Le cadre légal de l’inaptitude
La décision rappelle les deux conditions cumulatives posées par les articles L. 351-7 et R. 351-21 du code de la sécurité sociale. L’assuré doit d’abord être dans l’impossibilité de poursuivre son emploi sans nuire gravement à sa santé. Il doit ensuite présenter une incapacité permanente partielle d’au moins cinquante pour cent. Le texte opère une distinction cruciale selon l’activité professionnelle récente. Pour la personne n’ayant pas travaillé durant les cinq années précédant sa demande, seule la condition du taux d’incapacité s’applique. Cette précision législative simplifie l’examen pour les assurés éloignés de l’emploi. L’appréciation de ces critères est fixée à une date certaine, celle de l’effet de la demande. « L’appréciation de l’inaptitude au travail doit s’apprécier au jour de la date d’effet de la demande, soit en l’espèce, le 1er janvier 2024. » Cette règle temporelle est essentielle pour une évaluation médicale cohérente. Elle rejoint une jurisprudence constante sur le point de droit pertinent. « Pour apprécier la condition médicale, la cour doit se placer à la date de la demande, soit le 2 novembre 2018. » (Cour d’appel de Colmar, le 21 février 2025, n°23/02615).

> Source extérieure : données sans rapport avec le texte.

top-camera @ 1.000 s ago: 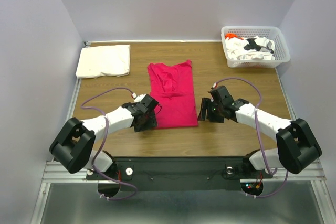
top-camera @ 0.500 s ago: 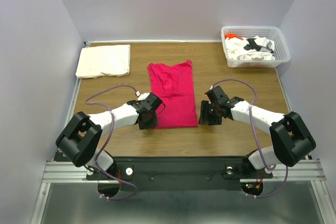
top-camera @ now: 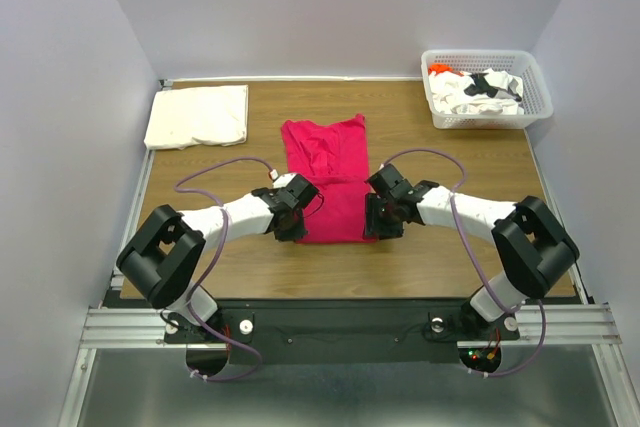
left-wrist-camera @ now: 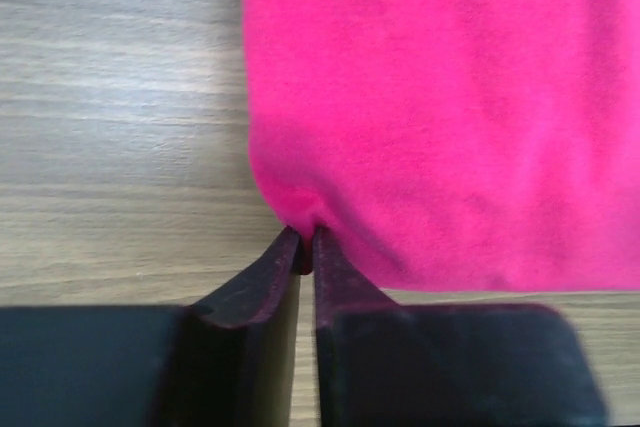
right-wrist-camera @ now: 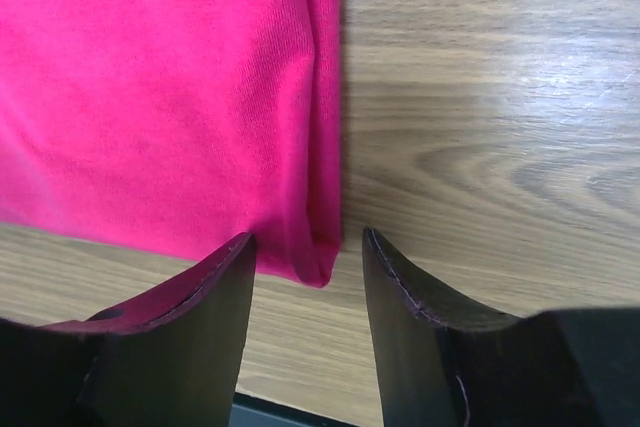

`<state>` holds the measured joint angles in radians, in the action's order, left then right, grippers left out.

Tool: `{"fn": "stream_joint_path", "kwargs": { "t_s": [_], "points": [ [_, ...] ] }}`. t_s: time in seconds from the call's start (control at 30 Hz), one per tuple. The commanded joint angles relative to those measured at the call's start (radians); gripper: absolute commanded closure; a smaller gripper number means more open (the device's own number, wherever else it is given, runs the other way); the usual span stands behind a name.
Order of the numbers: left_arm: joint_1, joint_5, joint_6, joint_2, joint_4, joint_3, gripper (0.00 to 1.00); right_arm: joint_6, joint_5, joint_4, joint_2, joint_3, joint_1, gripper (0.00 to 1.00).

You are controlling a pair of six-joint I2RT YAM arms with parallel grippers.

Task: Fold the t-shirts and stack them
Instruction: Fold the tshirt

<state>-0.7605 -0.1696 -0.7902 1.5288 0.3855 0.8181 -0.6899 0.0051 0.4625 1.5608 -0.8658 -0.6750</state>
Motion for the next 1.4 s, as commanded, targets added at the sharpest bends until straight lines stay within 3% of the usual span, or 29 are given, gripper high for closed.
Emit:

Le cadre est ainsi strictement défini pour le contrôle juridictionnel.
L’administration de la preuve médicale
La charge de la preuve incombe au demandeur, qui doit rapporter des éléments médicaux probants. La procédure prévoit la production d’un rapport du médecin traitant et, le cas échéant, d’une fiche du médecin du travail. Ces documents confidentiels sont destinés au médecin-conseil de la caisse. En l’espèce, le médecin-conseil puis la commission de recours amiable ont rendu des avis défavorables. La commission a estimé que « la réduction des capacités de travail atteint 50,00 % ni que la poursuite d’une activité professionnelle quelconque nuit gravement à sa santé. » La cour relève l’absence d’avis médical contraire étayant un taux d’incapacité suffisant. Le courrier du médecin traitant se contente de rappeler les pathologies sans évaluer le taux. La reconnaissance de la qualité de travailleur handicapé ne vaut pas preuve d’inaptitude au sens de la retraite. Elle indique seulement une aptitude à exercer certains postes aménagés. Face à ce dossier, la cour refuse d’ordonner une expertise, faute d’éléments sérieux contestant l’avis médical. La décision illustre le contrôle restreint du juge sur l’appréciation technique des médecins-conseils. Elle souligne la nécessité d’une preuve médicale précise et conforme aux exigences légales pour obtenir la prestation.